**Work request:** This exercise calls for every line of the listing below that contains the word "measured".

**Available data:**
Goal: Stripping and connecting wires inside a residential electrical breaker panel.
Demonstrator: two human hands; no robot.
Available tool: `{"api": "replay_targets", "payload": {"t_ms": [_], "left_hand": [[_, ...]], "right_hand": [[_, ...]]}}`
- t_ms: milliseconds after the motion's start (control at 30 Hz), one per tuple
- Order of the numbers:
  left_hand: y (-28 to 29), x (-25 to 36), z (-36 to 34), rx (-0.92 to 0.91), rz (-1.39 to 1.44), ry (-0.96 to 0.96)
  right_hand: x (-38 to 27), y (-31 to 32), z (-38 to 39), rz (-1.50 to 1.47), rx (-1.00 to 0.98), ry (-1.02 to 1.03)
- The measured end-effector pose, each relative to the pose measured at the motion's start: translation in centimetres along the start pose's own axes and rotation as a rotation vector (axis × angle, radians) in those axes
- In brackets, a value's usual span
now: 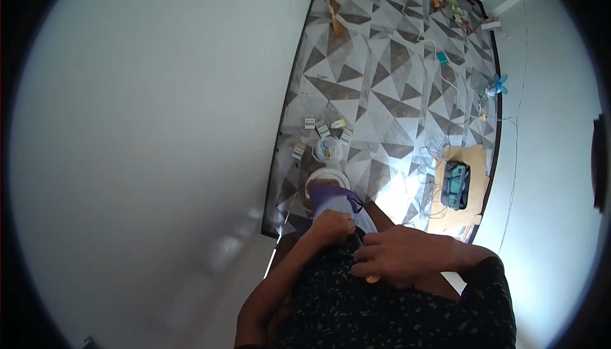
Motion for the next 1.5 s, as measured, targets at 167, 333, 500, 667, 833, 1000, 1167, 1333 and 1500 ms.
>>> {"api": "replay_targets", "payload": {"t_ms": [167,333,500,667,833,1000,1167,1333,1500], "left_hand": [[-1.8,0.5,-1.2,0.27,0.065,-0.14],[-1.4,0.4,-1.7,0.235,0.122,-0.111],[-1.8,-0.8,-1.7,0.271,0.198,-0.069],[-2.0,-1.4,-0.8,0.255,0.237,-0.021],[-1.9,-0.4,-0.4,0.273,0.194,-0.033],[-1.9,0.0,0.4,0.32,0.148,-0.04],[-1.9,-0.1,1.2,0.311,0.135,-0.018],[-1.9,-0.6,1.3,0.337,0.126,-0.023],[-1.3,-1.2,1.5,0.331,0.17,-0.001]], "right_hand": [[0.3,-0.9,0.9,0.0,-0.021,-0.04],[0.0,-1.7,0.9,0.024,-0.054,-0.034],[0.0,-0.4,1.6,0.043,-0.165,0.045],[0.2,0.1,2.2,0.043,-0.176,0.054],[-0.2,-1.8,1.6,0.064,-0.034,0.076],[-1.1,-1.2,1.5,0.081,-0.016,0.181],[-1.7,0.0,2.4,0.119,-0.04,0.057],[-3.0,0.3,1.9,0.109,-0.064,0.105],[-3.2,0.1,1.6,0.175,-0.092,0.101]]}}
Point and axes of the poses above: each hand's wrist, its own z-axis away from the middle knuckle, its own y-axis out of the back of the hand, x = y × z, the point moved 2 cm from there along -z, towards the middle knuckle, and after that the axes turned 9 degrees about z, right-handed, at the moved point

**Finished task:**
- The measured end-effector pose, each relative to the pose measured at the motion's start: translation in centimetres along the start pose's own axes and rotation as a rotation vector (axis × angle, radians) in those axes
Motion for the next 1.5 s, as measured, targets at 167, 333, 500, 667, 833, 1000, 1167, 1333 and 1500 ms.

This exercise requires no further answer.